- What you will do:
In the listing below, start your output at the line with "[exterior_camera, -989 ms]" and end it after the line with "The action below", copying every line exactly.

☆ ☆ ☆ ☆ ☆ ☆ ☆

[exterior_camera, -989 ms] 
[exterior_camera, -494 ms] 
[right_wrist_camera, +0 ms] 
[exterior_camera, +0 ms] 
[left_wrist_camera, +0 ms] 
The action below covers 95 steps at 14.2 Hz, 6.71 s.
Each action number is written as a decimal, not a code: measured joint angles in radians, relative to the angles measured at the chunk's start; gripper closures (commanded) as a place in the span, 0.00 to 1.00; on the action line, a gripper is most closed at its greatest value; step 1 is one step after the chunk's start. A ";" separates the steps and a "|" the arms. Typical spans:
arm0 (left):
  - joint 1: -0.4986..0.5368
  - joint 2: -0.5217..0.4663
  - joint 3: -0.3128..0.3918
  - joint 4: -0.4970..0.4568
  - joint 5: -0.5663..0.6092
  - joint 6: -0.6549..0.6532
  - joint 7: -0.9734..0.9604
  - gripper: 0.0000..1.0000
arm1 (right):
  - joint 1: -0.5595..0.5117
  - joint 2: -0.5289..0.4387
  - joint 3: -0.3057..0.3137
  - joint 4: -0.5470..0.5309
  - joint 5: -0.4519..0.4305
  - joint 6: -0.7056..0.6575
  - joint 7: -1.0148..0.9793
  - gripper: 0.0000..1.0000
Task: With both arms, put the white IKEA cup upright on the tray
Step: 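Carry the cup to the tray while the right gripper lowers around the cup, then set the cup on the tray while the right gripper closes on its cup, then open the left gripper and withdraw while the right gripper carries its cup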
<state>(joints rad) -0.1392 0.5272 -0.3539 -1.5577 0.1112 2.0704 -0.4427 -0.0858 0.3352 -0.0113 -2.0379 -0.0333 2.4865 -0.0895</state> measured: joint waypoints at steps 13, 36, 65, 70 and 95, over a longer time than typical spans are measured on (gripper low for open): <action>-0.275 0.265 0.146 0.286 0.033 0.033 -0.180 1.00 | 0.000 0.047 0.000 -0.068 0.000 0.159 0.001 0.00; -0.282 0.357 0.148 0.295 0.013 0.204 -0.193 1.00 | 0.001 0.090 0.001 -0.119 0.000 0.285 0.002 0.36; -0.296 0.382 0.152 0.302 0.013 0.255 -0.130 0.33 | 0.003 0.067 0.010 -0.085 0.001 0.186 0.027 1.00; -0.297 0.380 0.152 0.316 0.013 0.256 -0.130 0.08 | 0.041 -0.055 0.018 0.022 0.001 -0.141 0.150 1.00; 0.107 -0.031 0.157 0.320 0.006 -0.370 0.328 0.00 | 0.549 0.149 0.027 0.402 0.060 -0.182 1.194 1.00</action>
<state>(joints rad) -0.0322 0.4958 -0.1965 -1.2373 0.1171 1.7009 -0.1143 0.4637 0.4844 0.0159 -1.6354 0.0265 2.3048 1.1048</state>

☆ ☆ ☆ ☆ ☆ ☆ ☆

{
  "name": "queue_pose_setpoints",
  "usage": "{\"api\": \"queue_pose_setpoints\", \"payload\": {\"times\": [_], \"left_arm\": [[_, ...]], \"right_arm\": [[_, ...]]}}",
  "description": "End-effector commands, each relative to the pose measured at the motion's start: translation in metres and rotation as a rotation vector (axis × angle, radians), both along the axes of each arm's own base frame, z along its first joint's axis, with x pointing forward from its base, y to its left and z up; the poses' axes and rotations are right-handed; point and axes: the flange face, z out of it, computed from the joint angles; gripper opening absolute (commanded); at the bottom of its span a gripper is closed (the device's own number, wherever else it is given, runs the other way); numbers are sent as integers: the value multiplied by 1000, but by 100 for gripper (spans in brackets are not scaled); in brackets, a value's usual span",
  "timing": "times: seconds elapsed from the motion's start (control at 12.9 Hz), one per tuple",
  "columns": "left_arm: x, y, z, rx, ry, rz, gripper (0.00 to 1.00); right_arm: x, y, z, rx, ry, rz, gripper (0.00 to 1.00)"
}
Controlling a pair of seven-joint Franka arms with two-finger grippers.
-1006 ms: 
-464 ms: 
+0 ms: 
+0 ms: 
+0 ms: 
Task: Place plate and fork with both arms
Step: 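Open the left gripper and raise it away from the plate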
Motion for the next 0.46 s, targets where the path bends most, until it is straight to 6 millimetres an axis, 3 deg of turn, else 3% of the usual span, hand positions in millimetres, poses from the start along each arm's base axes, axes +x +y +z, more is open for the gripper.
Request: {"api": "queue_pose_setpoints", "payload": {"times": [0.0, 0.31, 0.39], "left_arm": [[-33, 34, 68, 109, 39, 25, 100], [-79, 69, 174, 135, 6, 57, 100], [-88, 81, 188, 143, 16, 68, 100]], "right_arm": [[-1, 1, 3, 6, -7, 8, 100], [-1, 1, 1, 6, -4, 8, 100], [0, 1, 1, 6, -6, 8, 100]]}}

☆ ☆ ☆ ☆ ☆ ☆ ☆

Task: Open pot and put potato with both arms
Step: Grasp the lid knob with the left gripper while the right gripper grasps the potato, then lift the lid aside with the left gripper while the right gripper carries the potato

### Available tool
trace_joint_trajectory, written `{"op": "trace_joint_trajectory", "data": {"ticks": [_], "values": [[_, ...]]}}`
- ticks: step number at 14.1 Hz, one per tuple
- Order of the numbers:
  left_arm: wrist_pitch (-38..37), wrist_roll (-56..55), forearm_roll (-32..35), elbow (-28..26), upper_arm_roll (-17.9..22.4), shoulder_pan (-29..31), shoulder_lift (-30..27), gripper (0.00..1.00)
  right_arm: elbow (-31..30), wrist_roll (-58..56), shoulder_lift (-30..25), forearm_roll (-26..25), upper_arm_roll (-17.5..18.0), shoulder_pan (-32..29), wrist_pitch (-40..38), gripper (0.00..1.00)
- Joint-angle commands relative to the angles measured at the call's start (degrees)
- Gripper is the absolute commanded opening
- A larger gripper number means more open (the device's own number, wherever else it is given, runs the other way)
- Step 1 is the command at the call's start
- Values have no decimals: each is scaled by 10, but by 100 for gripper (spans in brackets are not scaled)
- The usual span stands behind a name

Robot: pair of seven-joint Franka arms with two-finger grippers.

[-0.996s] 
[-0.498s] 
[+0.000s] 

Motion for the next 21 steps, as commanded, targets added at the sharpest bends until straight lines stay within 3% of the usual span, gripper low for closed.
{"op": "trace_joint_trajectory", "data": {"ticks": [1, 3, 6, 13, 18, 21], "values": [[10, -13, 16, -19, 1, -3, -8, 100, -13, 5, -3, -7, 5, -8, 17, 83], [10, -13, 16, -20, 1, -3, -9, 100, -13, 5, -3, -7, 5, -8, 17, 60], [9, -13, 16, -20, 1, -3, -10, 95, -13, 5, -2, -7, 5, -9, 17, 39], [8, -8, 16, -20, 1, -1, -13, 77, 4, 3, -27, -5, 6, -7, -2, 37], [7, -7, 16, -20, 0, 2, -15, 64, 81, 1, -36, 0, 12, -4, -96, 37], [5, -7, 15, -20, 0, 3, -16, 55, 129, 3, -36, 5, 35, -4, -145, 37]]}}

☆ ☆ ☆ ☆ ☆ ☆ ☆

- Solution:
[exterior_camera, -989 ms] 
[exterior_camera, -494 ms] 
[right_wrist_camera, +0 ms] 
[exterior_camera, +0 ms] 
[left_wrist_camera, +0 ms] 
The action below covers 95 steps at 14.2 Hz, 6.71 s.

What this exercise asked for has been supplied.